Este é o “x” da questão brasileira, por isso nosso quadro prospectivo no todo é pior que o do mundo global, a pandemia do coronavírus se assentou já num cenário comprometido por erros crassos, posteriormente relegados a plano secundário e, atualmente, ocorre tão somente a consequência dos erros do passado recente.
Agora, até parece um sofisma quando o Ministro da Economia vai ao FMI e diz que “está tudo sob controle na parte fiscal, no déficit etc…”, quando todos sabem que não é bem assim, danos irreparáveis para este governo estão presentes e podem neutralizar projeções para 2022 na medida em que cresce a percepção de que “a situação brasileira” é a pior entre os emergentes e não tem solução fácil mesmo que tardiamente procure reparar os estragos.
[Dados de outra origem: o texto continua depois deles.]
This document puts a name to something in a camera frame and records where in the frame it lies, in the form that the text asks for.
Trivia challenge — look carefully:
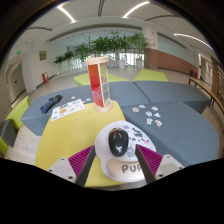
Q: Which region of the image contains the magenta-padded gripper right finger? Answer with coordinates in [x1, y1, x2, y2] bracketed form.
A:
[134, 144, 185, 185]

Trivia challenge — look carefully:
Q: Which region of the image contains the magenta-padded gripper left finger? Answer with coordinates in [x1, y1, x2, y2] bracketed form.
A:
[46, 145, 97, 188]

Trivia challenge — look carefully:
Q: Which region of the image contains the black computer mouse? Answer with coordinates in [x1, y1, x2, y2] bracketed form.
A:
[107, 127, 130, 157]

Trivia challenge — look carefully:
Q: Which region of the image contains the white printed mouse pad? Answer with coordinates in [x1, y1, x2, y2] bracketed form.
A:
[94, 120, 158, 183]

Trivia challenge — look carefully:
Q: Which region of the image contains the printed sticker sheet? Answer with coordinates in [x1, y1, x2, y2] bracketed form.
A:
[50, 98, 86, 122]

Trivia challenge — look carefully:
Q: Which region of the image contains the dark blue folded umbrella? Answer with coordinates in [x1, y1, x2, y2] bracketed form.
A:
[40, 94, 63, 115]

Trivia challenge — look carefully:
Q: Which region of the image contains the dark grey seat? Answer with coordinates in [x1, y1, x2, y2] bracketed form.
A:
[0, 119, 18, 148]

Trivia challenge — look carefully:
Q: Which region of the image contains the lime green sofa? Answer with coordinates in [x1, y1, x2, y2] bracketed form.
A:
[4, 95, 31, 131]

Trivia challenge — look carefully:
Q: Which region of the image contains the lime green seat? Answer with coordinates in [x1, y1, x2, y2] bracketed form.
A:
[0, 136, 8, 156]

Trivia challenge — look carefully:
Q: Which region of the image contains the red panel tower stand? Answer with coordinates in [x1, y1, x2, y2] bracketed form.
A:
[84, 56, 114, 113]

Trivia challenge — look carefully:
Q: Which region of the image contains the lime green upholstered bench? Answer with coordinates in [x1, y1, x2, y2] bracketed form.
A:
[73, 72, 131, 88]
[132, 68, 169, 83]

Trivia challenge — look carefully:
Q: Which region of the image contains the white door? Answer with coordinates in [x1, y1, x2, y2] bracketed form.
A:
[9, 62, 27, 98]

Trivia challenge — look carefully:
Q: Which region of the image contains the group of potted plants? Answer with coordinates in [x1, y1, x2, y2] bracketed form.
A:
[53, 31, 151, 73]

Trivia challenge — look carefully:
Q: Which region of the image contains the group of ceiling lights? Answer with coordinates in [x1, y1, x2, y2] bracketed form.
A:
[56, 0, 214, 51]
Há uma sensação de que não há mais tempo para a reação “causa-efeito” no prazo de 1 ano no mínimo. Vai continuar timidamente elevando a Selic, com baixo efeito reflexivo na curva inflacionária que é forte e consistente e “criada por nossos próprios erros de forma sólida” agora se sustenta do quadro global.
Quadro extremamente preocupante para as perspectivas para 2022, sensação clara de que não há como recuperá-las da tendência negativa, o país deve crescer menos, bem menos do que o esperado, a FBCF está cadente, os investimentos estrangeiros idem, há um estado letárgico predominante que dá suporte ao desemprego e pobreza crescente, há percepção de pouco governo e planos e muita politicagem, reformas não avançam, cultivo de ambiente irritadiço entre os poderes.
As grandes economias passam por ajustes e até algumas crises pontuais, mas todos os “ventos” que poderão advir serão contrários, o Brasil não se ajudou para ser ajudado, não há como se falar em “redução da aversão ao risco” ou coisas semelhantes.
O juro com o IPCA aquecido e o mercado praticando IPCA + 4/5%aa tende a concorrer com a Bovespa em atratividade de rentabilidade e o dólar pode ficar sendo “mascarado” com leilões de swaps pontuais ou impontuais dentro de uma anormalidade que evidencia o grau de desestruturação, mas uma irrealidade.
Enfim, o olhar cético provoca preocupações fundadas, o tempo deverá mostrar com fatos consumados, mas o que o desafio brasileiro é magnânimo e desalentador.
Não há como ancorar projeções mais assertivas, a chance de erro é enorme, ainda há espaço para piorar.